I’ve seen numerous papers (datasets, shared tasks) on hallucination detection and other hallucination-related topics which treat whether something is a hallucination is a binary feature; ie, either something is a hallucination or it is not. But in real-world contexts, this is too simplistic. I describe some of the issues I have seen below.
Severity
Some hallucinations do a lot more damage than others. For example, if an NLP system is summarising a doctor-patient consultation, it is a serious error to say that the patient was vomiting if this is untrue, since this could lead to inappropriate patient care. On other hand, mistakenly saying that the patient’s wife is vomiting probably will not impact patient care and hence is less serious. Moramarco et al (paper) refer to such examples as critical and non-critical errors.

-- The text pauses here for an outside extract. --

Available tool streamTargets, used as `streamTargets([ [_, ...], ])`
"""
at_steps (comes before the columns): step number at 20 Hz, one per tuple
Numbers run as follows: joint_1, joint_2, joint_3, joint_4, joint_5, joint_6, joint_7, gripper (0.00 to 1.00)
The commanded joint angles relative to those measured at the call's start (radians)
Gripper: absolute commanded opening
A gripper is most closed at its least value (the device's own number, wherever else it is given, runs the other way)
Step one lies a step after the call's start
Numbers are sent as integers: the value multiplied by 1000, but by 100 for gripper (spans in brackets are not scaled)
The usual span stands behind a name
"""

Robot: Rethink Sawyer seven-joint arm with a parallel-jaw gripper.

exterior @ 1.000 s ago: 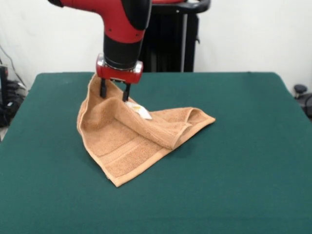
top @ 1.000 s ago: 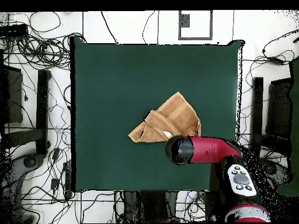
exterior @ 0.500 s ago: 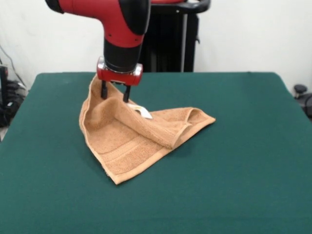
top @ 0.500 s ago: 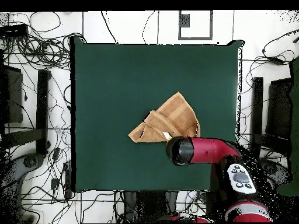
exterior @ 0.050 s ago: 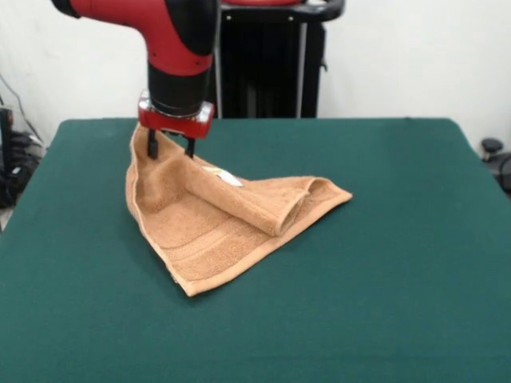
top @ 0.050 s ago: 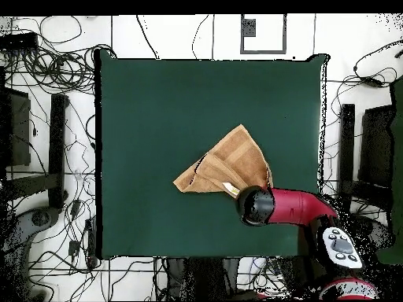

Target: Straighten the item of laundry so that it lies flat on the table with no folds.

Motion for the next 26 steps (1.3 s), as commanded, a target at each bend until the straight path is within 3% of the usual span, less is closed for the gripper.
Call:
streamTargets([
  [1, -22, -1, 98, -17, 31, 34, 17, 100],
  [10, -85, 21, 128, -42, 10, 37, -36, 100],
  [26, -94, 22, 141, -66, -6, 63, -47, 100],
])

Similarly, in a tourism domain, Schmidtová et al (paper) distinguish between errors which have low business impact, medium business impact, and high business impact. In machine translation, the MQM evaluation technique (paper) defines three severity levels: Major, Minor, Neutral.
So in the real world, some hallucinations cause a lot more damage than others, and reducing the number of Critical/Major/High-Business-Impact hallucinations is much more important than reducing the number of Non-Critical/Minor/Low-Business-Impact hallucinations. Which means that System A maybe preferable to System B from a hallucination perspective even if A has more overall hallucinations, if A has fewer damaging hallucinations.
True but misleading
Hallucinations are usually defined as statements which are not true. However, it is possible for statements to be true but contextually misleading. Thomson et al (paper) calls these Context errors, and gives as an example “Marc Gasol scored 18 points, leading the Grizzlies. Isaiah Thomas added 15 pts“. In the game this describes, Thomas did score 15 points, but he scored them for the opposing team, not the Grizzlies. Hence the statement about Thomas is literally true but but contextually misleading because most readers assume that Thomas also played for the Grizzlies.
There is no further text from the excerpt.